Ho in mente un'anziana di 94 anni, completamente sola. Ha la casa inagibile e ora è nel centro di accoglienza. Mi ha detto un giorno: 'Sono sopravvissuta alle bombe della guerra, causate dalle cattiverie degli uomini, posso sopravvivere anche alla terra che cambia'. 
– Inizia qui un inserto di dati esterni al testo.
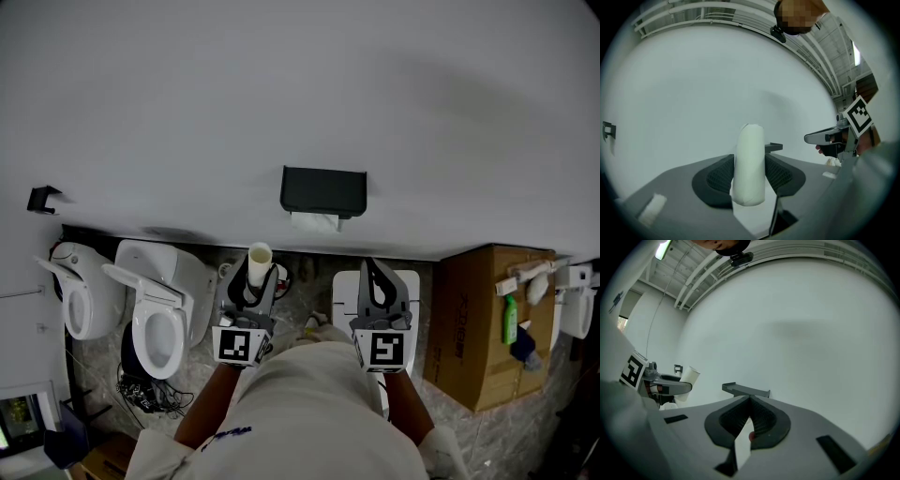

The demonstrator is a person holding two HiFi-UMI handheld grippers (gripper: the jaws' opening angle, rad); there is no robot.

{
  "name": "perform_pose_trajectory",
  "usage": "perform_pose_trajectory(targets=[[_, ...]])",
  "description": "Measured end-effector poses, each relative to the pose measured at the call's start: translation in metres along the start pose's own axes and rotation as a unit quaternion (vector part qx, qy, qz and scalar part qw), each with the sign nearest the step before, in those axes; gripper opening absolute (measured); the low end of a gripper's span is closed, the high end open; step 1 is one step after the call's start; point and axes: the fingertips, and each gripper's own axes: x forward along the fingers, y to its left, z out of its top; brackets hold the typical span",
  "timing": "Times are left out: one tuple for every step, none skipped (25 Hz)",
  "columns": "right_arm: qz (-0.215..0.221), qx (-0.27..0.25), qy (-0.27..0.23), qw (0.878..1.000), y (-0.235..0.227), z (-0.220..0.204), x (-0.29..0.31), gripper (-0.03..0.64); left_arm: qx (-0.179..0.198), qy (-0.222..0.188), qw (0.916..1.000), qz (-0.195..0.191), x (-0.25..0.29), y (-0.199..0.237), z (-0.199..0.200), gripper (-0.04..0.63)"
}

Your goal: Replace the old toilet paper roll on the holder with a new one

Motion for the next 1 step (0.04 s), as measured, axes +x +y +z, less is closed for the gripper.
perform_pose_trajectory(targets=[[0.000,0.000,0.000,1.000,0.0001,-0.0003,0.0004,0.003,0.000,-0.001,1.0000,-0.001,0.0003,0.0001,0.0002,0.201]])
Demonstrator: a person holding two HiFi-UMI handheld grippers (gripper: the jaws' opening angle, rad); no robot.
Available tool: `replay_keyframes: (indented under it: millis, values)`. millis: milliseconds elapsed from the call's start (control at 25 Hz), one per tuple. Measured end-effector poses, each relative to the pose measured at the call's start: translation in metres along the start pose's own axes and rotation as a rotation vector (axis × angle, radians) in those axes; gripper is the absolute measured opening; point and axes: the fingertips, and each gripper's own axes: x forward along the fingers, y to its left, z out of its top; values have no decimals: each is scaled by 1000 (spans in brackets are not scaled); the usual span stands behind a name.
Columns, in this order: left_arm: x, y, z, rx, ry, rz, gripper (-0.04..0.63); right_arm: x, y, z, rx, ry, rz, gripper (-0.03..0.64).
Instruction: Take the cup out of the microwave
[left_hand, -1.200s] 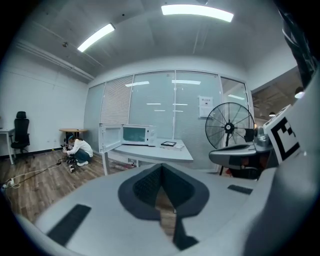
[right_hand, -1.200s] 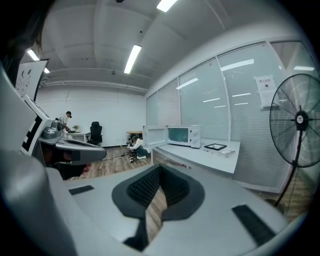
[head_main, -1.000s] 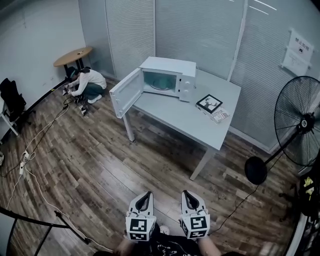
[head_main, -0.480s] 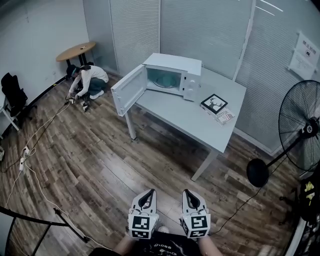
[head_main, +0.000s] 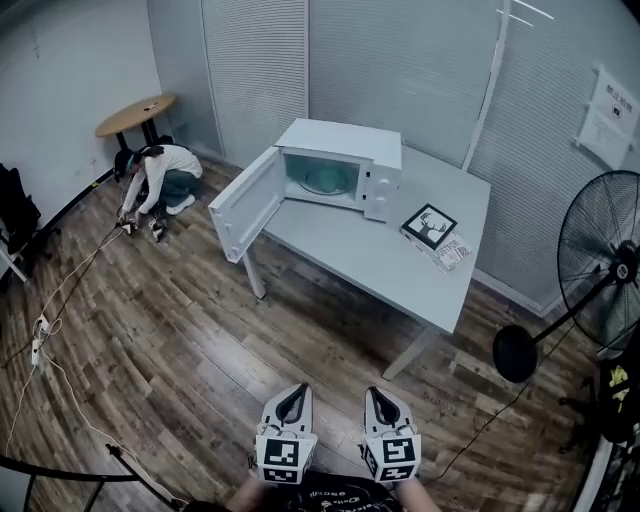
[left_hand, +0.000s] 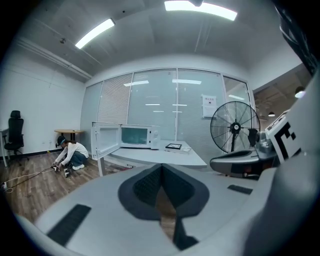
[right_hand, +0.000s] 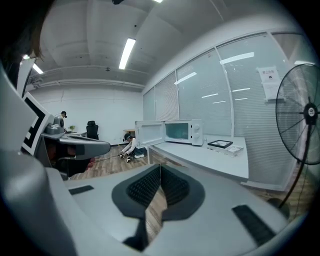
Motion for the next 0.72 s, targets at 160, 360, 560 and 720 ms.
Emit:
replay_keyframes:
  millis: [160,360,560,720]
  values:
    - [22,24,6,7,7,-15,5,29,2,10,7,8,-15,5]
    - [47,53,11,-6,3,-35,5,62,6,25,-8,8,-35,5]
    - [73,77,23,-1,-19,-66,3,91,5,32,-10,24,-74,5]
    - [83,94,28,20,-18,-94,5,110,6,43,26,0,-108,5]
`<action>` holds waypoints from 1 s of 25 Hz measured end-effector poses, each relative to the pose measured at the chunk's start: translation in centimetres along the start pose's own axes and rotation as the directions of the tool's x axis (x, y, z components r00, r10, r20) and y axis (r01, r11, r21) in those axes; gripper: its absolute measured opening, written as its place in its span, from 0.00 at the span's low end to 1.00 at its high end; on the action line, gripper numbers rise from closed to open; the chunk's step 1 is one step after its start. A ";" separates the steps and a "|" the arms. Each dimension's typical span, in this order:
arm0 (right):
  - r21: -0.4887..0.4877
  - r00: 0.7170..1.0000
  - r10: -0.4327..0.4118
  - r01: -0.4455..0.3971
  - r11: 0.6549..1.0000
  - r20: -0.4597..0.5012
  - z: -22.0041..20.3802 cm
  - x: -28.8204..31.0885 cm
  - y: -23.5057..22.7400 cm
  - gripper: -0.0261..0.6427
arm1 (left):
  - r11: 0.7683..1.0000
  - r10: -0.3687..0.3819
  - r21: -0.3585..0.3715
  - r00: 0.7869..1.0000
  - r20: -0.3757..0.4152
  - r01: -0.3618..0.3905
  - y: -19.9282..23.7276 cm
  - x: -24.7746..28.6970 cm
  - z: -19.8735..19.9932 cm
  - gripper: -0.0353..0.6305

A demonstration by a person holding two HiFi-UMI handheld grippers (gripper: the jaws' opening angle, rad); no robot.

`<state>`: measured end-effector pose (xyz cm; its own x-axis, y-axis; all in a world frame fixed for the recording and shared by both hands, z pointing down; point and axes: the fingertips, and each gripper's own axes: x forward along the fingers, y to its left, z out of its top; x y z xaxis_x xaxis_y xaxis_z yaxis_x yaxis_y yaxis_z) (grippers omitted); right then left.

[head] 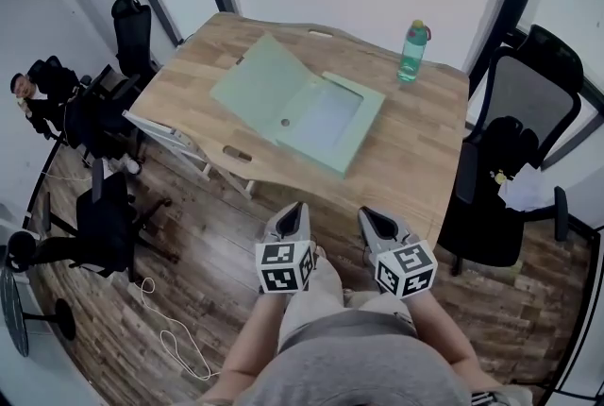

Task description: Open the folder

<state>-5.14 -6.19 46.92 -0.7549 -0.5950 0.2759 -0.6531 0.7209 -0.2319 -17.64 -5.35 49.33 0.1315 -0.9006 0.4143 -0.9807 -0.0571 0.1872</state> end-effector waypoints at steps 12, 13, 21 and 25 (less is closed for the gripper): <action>0.005 0.999 0.028 -0.028 1.000 0.037 -1.3 -4.1 2.2 0.04 | 1.000 -0.023 0.005 0.999 0.034 0.023 -3.2 -4.9 -2.3 0.05; 0.006 0.999 0.029 -0.030 1.000 0.037 -1.3 -4.3 2.3 0.04 | 1.000 -0.023 0.004 0.999 0.037 0.023 -3.3 -5.0 -2.3 0.05; -0.005 0.998 0.033 -0.033 0.999 0.048 -0.6 -4.8 2.5 0.04 | 0.999 -0.032 0.005 0.999 0.044 0.032 -3.8 -4.9 -2.2 0.05; -0.035 0.999 0.027 -0.026 0.999 0.043 -0.4 -4.9 2.6 0.04 | 0.999 -0.038 0.006 0.998 0.045 0.037 -4.1 -4.8 -2.1 0.05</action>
<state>-3.09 -1.26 45.37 -0.7743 -0.5899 0.2289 -0.6308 0.7480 -0.2063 -13.92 0.17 48.46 0.1617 -0.9162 0.3666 -0.9759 -0.0933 0.1972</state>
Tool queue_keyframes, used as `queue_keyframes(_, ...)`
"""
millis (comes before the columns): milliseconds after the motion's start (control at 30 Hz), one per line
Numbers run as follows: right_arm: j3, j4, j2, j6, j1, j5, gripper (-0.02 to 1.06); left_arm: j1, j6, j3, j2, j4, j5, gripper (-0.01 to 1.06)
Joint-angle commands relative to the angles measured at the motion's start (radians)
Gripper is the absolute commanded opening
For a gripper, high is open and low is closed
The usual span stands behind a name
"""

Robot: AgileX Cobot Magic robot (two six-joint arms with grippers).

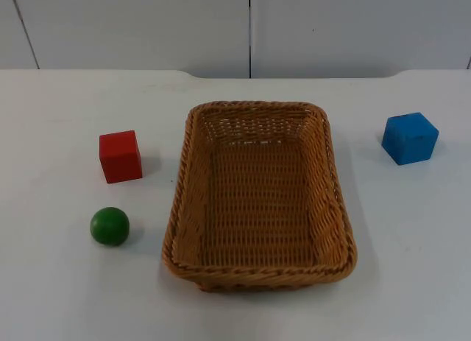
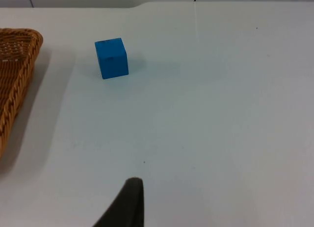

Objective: Place all geometric objects except the red cube into the basket.

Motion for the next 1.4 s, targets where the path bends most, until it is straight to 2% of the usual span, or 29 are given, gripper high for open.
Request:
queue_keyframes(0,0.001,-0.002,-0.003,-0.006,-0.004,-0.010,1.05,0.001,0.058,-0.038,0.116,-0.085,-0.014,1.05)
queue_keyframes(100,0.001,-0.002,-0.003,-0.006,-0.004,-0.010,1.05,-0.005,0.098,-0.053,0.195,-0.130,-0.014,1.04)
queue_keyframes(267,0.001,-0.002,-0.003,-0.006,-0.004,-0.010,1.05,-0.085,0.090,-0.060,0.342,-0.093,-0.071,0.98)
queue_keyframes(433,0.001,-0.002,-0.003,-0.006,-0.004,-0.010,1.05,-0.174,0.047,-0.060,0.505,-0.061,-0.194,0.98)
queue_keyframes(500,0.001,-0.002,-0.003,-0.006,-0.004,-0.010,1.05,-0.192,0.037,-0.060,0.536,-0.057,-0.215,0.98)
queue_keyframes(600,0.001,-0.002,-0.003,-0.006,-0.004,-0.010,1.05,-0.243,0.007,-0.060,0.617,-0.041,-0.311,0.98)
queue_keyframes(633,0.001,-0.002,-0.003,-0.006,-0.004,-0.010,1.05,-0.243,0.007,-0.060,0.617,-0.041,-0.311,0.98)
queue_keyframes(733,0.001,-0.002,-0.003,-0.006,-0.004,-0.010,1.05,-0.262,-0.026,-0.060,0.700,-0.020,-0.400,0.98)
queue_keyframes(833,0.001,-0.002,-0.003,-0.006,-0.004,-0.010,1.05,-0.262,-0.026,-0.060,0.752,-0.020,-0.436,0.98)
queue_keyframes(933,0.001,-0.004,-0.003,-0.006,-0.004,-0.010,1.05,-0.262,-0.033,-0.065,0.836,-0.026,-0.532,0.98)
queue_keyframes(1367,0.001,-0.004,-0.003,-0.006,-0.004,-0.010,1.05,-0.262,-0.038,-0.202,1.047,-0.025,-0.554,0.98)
Quali sono le vostre modalità di azione per aiutare questi anziani?
Noi, in collaborazione con Ape, Ares e Croce Rossa Italiana, adottiamo la modalità emergenziale: le parole chiave sono accoglienza, supporto, ascolto, normalizzazione. Cerchiamo di portare gli anziani a esprimere il loro disagio. I nostri interventi sono di tipo psicoeducativo: indichiamo quali sono le nuove norme, facilitiamo le relazioni con i parenti, con i soccorritori, aiutiamo le persone a capire quali sono i limiti della loro autonomia. Specialmente quando non vogliono andare via dal proprio paese.

E di che tipo di aiuto hanno bisogno?
Quello di cui hanno bisogno, soprattutto se se sono soli, è compagnia e un po' di leggerezza. Ma, in particolare, di quotidianità, una chiacchierata ad esempio. Noi ascoltiamo i racconti e gli stati d'animo.

Cosa fate, invece, per cercare di convincerli a lasciare la propria terra?
Per loro andare via dai propri paesi rappresenta un distacco dalla realtà. Per convincerli non possiamo che parlarci, senza esercitare alcuna pressione sulla persona, per portarli a reagire, a comprendere la situazione.